Your instructions: All lines in the material with the string "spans" should be listed.

Input data:
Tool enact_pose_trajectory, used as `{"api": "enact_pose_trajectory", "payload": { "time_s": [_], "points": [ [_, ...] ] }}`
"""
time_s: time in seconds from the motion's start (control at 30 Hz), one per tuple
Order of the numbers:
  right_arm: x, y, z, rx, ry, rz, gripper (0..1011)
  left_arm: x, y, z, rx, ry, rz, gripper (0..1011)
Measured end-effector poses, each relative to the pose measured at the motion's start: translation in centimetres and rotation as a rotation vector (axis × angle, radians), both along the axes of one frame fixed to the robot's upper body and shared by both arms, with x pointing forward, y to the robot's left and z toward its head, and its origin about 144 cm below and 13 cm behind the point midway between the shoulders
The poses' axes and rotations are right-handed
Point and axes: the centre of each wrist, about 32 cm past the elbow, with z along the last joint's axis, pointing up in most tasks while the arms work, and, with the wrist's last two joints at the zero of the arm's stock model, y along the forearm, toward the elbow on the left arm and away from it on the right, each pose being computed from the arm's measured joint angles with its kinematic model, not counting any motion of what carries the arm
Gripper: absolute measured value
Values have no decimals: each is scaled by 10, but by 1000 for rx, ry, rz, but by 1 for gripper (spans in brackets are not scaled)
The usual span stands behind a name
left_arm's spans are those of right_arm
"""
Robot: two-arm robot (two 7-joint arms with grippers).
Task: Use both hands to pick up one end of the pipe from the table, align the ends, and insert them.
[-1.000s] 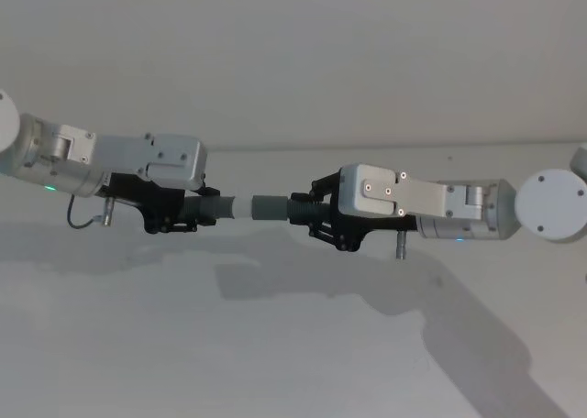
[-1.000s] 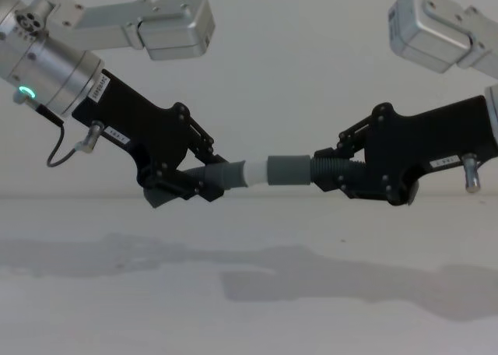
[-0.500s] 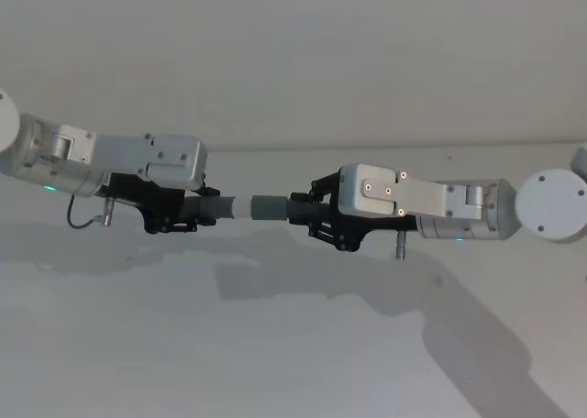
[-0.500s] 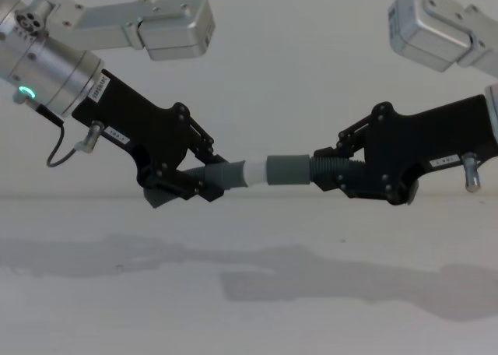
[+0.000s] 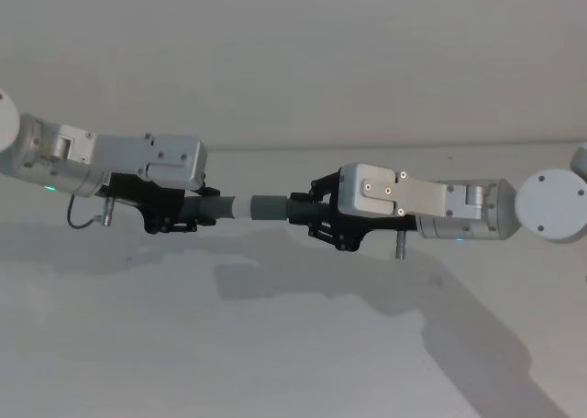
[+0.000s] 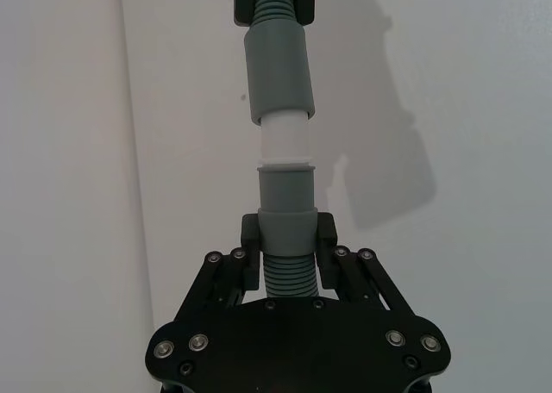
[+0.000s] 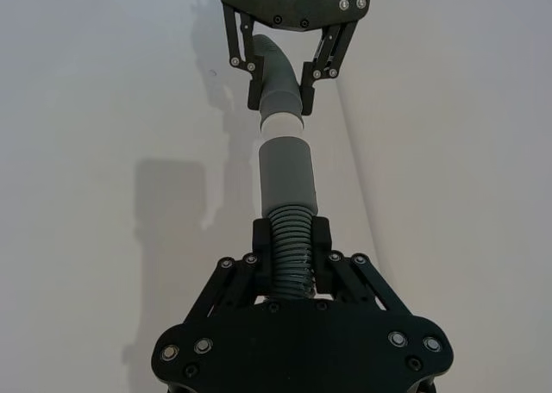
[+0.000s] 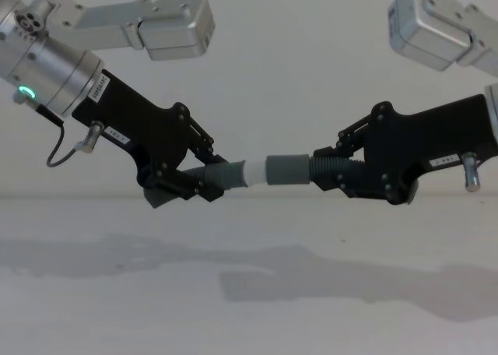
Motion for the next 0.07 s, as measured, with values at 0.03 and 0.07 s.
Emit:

Written reply:
Values have no decimals: each is scaled by 10, but by 1000 for rx, ry, rz, but by 1 for gripper (spans in brackets are not scaled)
left_arm's spans are those of right_arm

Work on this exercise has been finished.